• **Exercise requirements**: Lines holding the string "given" in the listing below are to be copied.
-*-
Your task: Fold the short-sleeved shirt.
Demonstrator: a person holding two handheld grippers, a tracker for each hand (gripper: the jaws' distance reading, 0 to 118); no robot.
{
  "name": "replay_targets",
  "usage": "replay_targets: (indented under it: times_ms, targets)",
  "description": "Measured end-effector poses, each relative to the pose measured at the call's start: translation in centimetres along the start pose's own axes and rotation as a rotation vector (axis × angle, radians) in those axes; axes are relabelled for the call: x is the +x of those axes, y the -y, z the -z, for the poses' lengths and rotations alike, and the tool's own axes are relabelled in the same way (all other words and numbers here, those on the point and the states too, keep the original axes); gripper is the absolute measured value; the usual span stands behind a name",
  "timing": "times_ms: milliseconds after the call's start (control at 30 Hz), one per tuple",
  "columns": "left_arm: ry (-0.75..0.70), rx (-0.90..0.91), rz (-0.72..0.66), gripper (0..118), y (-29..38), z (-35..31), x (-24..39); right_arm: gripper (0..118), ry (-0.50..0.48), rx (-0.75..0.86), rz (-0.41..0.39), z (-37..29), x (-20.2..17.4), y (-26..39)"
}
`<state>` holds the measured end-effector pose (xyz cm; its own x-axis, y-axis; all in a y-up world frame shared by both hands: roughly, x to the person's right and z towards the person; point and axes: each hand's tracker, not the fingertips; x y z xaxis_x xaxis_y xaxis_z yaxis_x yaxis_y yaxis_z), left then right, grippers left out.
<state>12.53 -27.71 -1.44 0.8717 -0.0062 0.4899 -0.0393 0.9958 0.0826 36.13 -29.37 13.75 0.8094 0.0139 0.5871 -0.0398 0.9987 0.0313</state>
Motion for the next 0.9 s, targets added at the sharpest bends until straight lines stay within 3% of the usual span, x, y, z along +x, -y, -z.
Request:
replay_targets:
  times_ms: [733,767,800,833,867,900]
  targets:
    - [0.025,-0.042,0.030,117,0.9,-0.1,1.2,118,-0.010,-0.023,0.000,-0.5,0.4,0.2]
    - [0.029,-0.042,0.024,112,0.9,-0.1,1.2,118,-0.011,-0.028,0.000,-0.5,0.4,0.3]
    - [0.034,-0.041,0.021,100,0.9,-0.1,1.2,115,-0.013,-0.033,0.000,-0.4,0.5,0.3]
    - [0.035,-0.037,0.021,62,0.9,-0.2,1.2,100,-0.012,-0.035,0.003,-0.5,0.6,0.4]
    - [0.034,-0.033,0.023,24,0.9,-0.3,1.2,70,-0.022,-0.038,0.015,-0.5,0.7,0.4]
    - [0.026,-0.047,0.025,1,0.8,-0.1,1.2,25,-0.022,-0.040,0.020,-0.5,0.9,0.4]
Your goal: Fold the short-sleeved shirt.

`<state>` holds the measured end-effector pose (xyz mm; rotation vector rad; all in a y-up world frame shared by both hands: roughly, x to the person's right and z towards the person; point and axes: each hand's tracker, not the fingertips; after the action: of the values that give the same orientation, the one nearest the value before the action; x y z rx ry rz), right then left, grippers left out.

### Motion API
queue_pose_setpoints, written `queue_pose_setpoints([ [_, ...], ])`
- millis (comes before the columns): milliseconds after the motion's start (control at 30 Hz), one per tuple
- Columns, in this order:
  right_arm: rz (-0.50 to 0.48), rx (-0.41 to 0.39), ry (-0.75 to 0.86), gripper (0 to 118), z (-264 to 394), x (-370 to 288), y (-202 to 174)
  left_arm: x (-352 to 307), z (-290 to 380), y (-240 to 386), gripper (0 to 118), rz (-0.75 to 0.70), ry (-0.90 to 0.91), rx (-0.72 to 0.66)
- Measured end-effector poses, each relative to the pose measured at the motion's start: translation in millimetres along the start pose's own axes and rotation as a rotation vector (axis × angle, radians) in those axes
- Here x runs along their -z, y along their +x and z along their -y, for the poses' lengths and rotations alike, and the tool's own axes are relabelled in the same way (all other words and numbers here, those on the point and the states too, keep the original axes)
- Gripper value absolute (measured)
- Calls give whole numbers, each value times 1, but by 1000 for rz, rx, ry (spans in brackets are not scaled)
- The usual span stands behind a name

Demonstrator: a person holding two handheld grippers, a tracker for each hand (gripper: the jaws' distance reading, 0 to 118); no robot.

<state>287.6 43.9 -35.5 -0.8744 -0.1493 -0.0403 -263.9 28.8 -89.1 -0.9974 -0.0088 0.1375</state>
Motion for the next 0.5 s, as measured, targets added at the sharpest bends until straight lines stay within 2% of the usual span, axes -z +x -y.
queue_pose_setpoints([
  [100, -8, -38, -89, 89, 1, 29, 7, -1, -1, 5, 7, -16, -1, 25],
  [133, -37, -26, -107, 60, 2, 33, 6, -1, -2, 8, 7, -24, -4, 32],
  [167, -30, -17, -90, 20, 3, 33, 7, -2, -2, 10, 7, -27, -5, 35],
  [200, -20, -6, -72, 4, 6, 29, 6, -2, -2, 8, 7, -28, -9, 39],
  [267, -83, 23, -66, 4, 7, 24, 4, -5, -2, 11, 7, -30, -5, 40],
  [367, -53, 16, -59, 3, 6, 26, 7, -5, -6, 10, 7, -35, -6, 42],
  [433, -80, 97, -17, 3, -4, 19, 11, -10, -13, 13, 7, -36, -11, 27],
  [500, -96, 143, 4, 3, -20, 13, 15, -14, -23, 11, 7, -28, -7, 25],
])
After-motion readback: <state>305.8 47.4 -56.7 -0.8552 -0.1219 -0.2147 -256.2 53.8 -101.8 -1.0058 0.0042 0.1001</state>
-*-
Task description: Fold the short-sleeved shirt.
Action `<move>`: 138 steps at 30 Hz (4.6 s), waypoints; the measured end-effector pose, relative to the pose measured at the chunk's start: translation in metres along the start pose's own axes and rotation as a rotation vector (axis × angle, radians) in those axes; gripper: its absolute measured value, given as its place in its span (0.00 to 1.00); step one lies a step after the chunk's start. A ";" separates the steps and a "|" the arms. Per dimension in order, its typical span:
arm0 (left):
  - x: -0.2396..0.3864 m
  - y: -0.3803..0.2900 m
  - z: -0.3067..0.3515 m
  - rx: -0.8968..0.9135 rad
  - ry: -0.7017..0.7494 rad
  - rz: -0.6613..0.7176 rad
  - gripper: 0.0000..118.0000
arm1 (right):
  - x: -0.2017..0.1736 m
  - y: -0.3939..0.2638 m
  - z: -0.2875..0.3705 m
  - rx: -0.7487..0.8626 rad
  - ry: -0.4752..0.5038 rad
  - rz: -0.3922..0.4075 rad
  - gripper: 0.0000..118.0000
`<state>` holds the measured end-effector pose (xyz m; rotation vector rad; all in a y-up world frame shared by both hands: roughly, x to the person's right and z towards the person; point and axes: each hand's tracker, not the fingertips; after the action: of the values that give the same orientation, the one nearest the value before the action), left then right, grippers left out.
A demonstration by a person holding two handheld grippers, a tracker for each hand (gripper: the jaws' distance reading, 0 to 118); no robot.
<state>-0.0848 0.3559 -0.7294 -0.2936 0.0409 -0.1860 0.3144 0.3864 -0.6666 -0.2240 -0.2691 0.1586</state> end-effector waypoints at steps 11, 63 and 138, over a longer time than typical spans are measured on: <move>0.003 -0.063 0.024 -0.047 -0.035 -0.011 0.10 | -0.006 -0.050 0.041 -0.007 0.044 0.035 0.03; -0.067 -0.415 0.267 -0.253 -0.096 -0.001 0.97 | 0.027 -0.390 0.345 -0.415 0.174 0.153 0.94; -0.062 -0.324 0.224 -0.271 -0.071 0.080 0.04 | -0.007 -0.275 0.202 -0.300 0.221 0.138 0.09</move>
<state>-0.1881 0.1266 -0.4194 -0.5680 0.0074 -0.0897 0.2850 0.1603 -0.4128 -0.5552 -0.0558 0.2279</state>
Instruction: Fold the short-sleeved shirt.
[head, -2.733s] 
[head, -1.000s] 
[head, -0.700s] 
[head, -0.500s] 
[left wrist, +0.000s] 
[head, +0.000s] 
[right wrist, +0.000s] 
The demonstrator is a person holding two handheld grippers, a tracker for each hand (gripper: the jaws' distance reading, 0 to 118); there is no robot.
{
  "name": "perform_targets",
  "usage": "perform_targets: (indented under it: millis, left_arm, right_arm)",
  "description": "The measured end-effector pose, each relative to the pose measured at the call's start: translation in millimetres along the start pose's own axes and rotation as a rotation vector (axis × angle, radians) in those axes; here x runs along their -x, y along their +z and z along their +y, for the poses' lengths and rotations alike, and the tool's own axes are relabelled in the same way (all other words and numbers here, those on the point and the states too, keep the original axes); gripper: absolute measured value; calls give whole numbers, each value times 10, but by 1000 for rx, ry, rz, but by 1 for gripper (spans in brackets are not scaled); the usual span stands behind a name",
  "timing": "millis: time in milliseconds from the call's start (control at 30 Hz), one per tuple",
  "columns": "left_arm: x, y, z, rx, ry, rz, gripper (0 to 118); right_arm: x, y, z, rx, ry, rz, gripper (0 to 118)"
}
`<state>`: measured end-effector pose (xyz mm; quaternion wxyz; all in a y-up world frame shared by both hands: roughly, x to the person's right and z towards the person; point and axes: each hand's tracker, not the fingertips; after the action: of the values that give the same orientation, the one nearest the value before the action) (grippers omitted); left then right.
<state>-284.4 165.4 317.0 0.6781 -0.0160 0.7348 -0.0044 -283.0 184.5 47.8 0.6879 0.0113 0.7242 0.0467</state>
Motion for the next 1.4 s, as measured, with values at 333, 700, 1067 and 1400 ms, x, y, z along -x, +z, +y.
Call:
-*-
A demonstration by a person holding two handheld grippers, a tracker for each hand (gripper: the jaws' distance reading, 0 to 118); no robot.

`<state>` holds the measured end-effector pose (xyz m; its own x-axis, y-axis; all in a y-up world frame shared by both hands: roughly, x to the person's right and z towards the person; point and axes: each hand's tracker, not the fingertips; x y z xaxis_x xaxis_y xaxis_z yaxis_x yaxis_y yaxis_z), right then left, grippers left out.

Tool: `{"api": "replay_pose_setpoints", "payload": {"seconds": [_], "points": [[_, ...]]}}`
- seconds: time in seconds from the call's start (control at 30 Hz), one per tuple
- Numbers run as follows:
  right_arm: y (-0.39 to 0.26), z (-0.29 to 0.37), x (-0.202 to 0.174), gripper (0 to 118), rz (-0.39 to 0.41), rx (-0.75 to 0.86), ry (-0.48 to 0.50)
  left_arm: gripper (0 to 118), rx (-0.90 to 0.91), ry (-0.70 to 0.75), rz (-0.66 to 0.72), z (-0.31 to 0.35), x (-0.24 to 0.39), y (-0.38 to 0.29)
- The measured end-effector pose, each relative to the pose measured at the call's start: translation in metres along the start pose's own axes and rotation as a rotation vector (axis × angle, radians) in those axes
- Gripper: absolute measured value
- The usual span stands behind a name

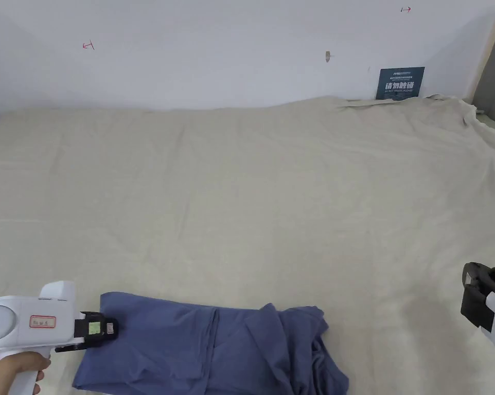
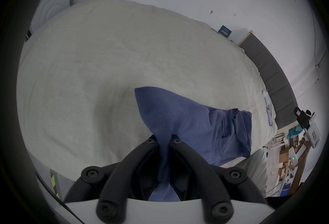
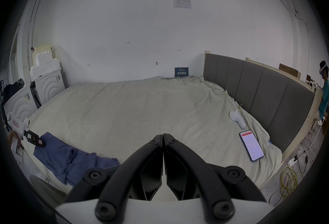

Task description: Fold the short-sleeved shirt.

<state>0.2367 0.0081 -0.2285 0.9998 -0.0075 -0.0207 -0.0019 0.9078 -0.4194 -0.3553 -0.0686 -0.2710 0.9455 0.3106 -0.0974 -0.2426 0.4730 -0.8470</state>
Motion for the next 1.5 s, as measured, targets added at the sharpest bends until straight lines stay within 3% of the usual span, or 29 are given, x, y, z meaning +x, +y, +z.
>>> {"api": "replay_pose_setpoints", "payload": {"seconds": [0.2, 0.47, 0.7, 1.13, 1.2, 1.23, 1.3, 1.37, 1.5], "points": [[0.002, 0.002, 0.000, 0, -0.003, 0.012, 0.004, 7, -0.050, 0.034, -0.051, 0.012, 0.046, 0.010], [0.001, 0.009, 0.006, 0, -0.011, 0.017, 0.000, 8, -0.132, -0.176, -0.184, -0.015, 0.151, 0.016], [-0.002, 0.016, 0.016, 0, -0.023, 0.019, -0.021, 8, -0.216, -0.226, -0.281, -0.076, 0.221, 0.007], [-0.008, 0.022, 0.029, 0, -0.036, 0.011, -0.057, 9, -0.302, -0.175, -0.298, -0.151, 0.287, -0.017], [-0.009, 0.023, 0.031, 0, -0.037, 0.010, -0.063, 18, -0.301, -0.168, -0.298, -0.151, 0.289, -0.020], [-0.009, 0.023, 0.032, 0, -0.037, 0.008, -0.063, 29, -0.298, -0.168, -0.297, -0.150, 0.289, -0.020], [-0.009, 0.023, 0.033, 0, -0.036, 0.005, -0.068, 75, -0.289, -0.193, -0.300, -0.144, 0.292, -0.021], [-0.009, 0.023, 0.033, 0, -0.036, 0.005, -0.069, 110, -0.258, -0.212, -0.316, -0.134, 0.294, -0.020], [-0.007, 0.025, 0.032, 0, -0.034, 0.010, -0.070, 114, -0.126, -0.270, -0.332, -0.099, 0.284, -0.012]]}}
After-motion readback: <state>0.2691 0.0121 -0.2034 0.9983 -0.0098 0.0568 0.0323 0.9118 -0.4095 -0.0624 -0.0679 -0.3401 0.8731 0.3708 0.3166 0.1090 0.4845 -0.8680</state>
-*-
• **Solution**:
Action `<move>`: 138 steps at 30 Hz (4.6 s), waypoints; the measured end-effector pose, relative to the pose measured at the chunk's start: translation in metres along the start pose's own axes and rotation as a rotation vector (axis × angle, radians) in those axes; gripper: its absolute measured value, given as its place in its span (0.00 to 1.00); step one lies a step after the chunk's start. A ";" separates the steps and a "|" the arms. Per dimension in order, its typical span:
Motion for the next 1.5 s, as measured, targets added at the sharpest bends until straight lines stay within 3% of the usual span, or 29 are given, x, y, z meaning +x, +y, +z.

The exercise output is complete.